By contrast, social ecology’s ecological imperative—the contradiction between a competitive society and the natural world—is not simply theoretical. By the eighties, it had been tested by the massive degradation that is occurring in the social as well as the natural world. Speaking for myself, I am astonished by the rapid onset of the greenhouse effect, which, in 1964, I predicted in “Ecology and Revolutionary Thought,” as a possibility that would require two or more centuries to unfold. Yet, as early as the eighties and nineties, the contradiction between capitalism and the natural world was becoming a very visible reality. Thereafter, the greenhouse effect and other destructive imbalances have assumed proportions that even outweigh more “commonplace” problems such as soil erosion and waste disposal.
This philosophy forms the basis for an educative outlook that yields a lengthy dialectical history and exposition of the phases of human development as it emerges out from natural evolution into social evolution. The philosophy of social ecology centers around a dialectical unfolding of a “legacy of freedom” that not only intertwines but interacts with a “legacy of domination,” and includes the evolution of a concept of justice that leads into an ever-expanding concept of freedom, of scarcity into post-scarcity, of folkdom into citizenship, of hierarchy into class, and, hopefully, a growing horizon of freedom (whose termination, if any, we are not yet equipped to foresee), yielding libertarian municipalities and institutions. Taken together, as a whole, this educative outlook forms the basis for a practical theory of politics.
We are now living not only in a different century that the Institute for Social Ecology was founded—the ISE was founded, I would remind you, in 1974, nearly thirty years ago. I would sound to young people today as an alien enterprise from a very different world than the one that exists today. The world I knew still had a workers’ movement in the US and Europe, and the issues it had to confront differ qualitatively from those that have emerged in the past two decades.
Yet it would be unpardonable if we forgot that socialism was meant to be a rational society, not a replication of Stalinism and totalitarianism. Nor can we be permitted to forget that it will require a profound social imperative—an ecological imperative, in my view—to move this mass, even lethargic society along rational lines. We must always remember that socialism will come about as the result of logical necessity, the product of deep-seated and compelling forces for social change, not simply “good vibes.” To give these precepts a lived meaning, we shall have to create an educational vanguard to keep the terrible pathologies of our day under control, at the vary least, and abolish them at the very most.
For such demands upon our energy and our intelligence, our educational activities must result in a movement, not simply in a lifestyle that celebrates its “freedom” in a closeted community at a distance from real centers of activity and conflict. I cannot emphasize enough that our education, be it at the ISE or among “affinity groups,” will be little more than a form of self-indulgence if it is restricted to our minds, completely removed from an active life.
I would be the first to acknowledge that action is only possible when there is a real, dissident public life. For the present, I see no widespread inclination to give reality to a movement for libertarian municipalism, which, at the turn of the new century, lies dormant as a prospect for a new politics. Marx once perceptively noted in his early writings that not only must the Idea follow reality, but also reality must follow the Idea.
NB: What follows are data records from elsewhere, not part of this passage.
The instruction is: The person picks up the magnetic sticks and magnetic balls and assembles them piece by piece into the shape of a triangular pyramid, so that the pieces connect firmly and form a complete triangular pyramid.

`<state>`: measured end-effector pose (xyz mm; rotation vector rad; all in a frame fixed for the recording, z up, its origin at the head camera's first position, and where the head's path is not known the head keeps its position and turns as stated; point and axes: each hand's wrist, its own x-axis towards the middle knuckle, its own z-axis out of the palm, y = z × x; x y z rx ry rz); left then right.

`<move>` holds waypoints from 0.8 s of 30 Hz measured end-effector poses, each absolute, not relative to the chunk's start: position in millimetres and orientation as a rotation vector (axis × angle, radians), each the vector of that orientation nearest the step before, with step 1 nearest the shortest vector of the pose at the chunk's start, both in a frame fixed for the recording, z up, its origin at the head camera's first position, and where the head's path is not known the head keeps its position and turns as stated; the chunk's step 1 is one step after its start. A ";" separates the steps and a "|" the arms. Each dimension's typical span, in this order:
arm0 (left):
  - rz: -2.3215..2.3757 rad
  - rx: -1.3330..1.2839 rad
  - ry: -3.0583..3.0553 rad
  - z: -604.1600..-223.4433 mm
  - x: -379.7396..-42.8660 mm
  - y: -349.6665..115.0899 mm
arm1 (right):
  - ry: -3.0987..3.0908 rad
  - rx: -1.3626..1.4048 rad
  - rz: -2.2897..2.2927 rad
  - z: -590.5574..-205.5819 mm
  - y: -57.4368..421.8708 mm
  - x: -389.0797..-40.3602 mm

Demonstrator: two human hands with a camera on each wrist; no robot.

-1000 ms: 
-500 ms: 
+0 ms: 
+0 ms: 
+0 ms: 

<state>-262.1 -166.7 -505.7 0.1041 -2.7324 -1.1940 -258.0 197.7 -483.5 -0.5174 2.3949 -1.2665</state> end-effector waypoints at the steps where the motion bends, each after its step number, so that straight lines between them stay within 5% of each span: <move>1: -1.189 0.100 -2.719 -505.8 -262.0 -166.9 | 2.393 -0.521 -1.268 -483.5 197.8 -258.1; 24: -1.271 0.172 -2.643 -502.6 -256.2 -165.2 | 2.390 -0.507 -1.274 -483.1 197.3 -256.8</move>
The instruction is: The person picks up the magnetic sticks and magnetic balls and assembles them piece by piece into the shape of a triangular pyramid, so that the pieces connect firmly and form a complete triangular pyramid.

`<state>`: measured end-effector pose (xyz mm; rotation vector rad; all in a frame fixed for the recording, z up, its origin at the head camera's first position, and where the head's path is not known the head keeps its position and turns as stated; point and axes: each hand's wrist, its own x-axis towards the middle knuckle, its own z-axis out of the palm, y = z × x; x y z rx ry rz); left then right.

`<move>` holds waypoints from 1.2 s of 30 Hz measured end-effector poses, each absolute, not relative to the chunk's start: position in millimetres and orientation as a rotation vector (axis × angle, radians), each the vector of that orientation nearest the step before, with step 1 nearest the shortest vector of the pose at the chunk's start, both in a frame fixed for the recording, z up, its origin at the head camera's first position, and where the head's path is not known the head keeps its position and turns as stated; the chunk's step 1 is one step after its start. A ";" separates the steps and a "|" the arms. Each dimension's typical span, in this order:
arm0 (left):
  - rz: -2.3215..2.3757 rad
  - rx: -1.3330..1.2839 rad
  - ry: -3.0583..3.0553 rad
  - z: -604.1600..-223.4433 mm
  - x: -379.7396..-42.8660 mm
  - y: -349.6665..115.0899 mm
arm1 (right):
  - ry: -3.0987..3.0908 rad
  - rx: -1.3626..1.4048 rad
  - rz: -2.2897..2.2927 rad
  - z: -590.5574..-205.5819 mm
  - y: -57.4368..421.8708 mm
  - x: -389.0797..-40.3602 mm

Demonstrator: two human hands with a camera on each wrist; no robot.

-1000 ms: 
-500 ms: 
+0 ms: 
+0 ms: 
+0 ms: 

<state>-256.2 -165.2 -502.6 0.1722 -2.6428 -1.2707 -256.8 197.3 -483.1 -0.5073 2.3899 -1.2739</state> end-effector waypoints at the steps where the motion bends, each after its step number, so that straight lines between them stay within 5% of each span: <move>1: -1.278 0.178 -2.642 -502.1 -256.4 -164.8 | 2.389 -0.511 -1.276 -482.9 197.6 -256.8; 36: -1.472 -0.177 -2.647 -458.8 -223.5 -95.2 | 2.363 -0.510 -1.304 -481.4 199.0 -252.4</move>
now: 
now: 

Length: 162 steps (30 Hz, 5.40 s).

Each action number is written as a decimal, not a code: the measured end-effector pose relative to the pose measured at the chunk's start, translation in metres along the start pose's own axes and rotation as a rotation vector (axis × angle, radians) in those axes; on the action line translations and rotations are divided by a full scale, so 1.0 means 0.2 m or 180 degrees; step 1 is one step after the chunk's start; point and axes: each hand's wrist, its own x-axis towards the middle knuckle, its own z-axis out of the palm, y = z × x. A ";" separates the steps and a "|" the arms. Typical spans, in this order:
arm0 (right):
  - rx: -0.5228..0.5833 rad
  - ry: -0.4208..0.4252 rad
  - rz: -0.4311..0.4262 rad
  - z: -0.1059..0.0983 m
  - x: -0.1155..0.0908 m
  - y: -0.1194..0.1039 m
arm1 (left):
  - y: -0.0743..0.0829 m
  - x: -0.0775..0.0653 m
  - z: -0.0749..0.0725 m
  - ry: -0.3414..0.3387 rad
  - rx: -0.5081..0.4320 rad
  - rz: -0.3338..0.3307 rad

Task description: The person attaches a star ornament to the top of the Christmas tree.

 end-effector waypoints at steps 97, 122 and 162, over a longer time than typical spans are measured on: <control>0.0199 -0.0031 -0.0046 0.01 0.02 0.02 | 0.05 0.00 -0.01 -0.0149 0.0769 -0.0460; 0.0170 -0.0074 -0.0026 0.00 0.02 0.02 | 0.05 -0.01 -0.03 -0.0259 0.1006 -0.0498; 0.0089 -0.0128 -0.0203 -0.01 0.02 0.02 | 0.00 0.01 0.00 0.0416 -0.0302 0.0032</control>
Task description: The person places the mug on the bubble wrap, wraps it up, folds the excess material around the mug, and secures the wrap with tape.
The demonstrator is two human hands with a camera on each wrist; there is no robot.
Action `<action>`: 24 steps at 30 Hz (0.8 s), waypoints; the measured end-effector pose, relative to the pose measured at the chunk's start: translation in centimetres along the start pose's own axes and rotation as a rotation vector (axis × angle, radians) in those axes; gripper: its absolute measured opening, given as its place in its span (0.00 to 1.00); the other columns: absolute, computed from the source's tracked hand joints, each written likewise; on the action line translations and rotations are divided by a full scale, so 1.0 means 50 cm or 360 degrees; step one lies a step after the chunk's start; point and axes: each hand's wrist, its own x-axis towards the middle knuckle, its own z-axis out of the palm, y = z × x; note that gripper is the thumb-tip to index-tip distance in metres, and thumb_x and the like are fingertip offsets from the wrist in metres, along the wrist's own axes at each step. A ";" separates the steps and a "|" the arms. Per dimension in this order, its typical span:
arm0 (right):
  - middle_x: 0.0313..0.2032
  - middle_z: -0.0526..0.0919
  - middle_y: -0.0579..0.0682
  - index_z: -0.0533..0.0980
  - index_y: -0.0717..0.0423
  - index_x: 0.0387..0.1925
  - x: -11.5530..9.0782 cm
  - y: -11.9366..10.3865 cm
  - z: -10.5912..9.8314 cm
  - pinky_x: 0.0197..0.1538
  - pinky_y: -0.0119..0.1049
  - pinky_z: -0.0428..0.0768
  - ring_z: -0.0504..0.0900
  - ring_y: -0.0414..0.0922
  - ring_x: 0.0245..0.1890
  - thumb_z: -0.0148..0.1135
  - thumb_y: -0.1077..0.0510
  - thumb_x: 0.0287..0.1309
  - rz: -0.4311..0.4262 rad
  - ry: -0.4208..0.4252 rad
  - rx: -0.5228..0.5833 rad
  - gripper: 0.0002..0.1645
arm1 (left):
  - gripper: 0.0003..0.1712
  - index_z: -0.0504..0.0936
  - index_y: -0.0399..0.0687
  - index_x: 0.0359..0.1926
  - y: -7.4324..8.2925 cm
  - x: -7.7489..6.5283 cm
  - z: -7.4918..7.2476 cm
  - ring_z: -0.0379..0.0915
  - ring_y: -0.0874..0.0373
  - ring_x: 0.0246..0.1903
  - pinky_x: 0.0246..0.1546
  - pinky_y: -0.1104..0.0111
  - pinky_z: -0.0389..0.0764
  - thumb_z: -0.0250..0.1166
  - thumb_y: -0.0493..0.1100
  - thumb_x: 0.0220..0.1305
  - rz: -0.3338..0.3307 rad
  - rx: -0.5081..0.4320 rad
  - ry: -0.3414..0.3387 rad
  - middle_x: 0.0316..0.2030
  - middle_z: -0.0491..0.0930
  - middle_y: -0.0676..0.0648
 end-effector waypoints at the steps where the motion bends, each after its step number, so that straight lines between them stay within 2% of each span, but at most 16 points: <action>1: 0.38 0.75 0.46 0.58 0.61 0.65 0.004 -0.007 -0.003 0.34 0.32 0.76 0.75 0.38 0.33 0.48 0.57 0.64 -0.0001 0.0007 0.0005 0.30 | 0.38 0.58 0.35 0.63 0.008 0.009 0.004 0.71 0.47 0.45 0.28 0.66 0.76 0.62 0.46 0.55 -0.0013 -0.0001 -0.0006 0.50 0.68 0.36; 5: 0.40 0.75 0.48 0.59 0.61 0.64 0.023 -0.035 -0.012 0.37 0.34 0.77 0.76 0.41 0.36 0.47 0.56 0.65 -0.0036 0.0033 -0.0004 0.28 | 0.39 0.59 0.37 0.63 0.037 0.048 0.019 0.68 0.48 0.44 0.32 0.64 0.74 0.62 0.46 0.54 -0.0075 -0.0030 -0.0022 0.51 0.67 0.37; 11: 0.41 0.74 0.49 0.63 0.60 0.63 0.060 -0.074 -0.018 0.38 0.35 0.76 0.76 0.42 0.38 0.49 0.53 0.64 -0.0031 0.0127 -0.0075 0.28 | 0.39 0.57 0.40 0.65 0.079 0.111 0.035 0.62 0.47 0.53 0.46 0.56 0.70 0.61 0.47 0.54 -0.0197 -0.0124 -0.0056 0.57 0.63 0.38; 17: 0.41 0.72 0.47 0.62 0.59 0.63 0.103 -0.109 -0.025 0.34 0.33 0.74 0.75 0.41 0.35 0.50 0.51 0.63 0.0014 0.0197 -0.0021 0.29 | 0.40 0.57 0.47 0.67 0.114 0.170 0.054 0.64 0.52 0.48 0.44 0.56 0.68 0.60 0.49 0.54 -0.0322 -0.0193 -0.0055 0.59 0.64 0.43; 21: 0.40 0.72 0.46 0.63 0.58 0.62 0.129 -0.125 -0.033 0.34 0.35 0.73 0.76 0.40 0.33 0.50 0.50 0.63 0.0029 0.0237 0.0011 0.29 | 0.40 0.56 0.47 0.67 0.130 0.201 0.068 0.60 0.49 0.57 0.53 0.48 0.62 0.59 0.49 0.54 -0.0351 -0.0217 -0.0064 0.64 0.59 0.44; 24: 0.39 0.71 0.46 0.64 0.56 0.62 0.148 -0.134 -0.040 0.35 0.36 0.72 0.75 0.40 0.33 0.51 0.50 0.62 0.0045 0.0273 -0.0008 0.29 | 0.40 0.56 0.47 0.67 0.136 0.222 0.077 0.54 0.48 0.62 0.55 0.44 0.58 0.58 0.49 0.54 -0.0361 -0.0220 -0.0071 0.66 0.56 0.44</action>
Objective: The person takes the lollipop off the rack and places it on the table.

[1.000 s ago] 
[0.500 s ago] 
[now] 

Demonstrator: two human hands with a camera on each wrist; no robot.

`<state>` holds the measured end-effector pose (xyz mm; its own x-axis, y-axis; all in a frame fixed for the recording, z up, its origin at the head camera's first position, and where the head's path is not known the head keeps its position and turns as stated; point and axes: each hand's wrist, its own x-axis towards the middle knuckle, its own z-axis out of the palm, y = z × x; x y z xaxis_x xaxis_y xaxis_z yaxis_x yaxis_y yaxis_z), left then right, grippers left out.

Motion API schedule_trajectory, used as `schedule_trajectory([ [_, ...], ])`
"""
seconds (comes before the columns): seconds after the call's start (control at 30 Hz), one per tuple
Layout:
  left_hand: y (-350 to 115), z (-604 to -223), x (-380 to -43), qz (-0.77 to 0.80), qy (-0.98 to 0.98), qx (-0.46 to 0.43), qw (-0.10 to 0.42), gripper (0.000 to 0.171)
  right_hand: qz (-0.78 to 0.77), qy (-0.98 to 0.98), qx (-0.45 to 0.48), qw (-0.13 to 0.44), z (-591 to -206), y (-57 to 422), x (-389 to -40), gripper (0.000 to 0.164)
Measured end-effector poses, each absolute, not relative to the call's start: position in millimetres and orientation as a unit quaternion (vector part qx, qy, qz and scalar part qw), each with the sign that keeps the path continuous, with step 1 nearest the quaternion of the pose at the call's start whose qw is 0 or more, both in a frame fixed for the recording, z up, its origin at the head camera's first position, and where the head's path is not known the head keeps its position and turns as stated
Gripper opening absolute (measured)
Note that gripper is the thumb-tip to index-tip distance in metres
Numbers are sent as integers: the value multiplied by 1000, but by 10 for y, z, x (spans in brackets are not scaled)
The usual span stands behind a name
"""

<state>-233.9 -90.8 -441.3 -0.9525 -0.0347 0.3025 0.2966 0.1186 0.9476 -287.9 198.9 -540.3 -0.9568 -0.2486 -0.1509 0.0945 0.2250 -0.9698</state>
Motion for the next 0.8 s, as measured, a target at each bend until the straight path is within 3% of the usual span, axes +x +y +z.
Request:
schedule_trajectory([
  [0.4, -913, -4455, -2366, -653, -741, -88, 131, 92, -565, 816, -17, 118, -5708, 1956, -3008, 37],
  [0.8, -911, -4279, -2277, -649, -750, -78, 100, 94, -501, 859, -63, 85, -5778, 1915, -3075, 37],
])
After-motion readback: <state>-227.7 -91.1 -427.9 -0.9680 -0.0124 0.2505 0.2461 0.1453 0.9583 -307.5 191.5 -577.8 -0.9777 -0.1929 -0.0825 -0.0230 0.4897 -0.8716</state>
This aphorism might well be regarded as a recognition of the Hegelian notion that freedom is a recognition of necessity in the sense that we need sufficient preconditions to produce the most effective conditions for social change. When this is not so, the most brilliant of ideas lie almost silently in wait for society itself to ripen and permit the struggle for freedom to germinate. It is then that we can give to education a priority that defies all false appeals to activism for its own sake.
But one proviso must be voiced: ideas are only true when they are rational. Today, when rationality and consistency are deprecated in the name of postmodernist chic, we carry a double burden of trying to sustain, often by education alone, reason against irrationalism, and to know when to act as well as how to do so. In such cases, let me note that education, too, is a form of activism and must always be cultivated as such.I
Notes
This article is an abridged version of a longer letter from the author to Michael Caplan.
Economics in a Social Ecological Society
What is Social Ecology? | Vol. 3, No. 1
Economics in a Social-Ecological Society
By Peter Staudenmaier
Town and Country Landscape - Michael Caplan
In the midst of our struggles for a better world, social ecologists have frequently engaged in critical dialogue with other strands of radical thought about just what kind of world we’re struggling for. Such dialogues often address the question of how people in a liberated future will organize their material relationships with one another and with the natural world. What would economics look like in an ecological society? How might free communities arrange their livelihood?
Exploring questions such as these requires us to exercise an important faculty of dialectical philosophy: the capacity to think speculatively. Envisioning a future beyond capitalism and the state means thinking past the world around us and putting ourselves inside of a different world, a world structured in a very different way, a world that has developed some of the social and ecological potentials that we see around us, in distorted form, today. It means trying to see the world not merely as it is, but as it ought to be.
Social ecologists have put forward a number of concrete proposals over the years for a municipalized economy and a moral economy. These proposals point toward what Bookchin calls “the recovery of the productive process itself as an ecological mediation of humanity with nature.” What these practical proposals have in common is an underlying conception of how complex economies could be run differently, without markets or classes or bureaucracy, along egalitarian and participatory lines. Social ecologists argue that the economic mechanisms of a free society, whether for production, distribution, or reproduction, should have four basic characteristics: they should be conscious, transparent, alterable, and integrated.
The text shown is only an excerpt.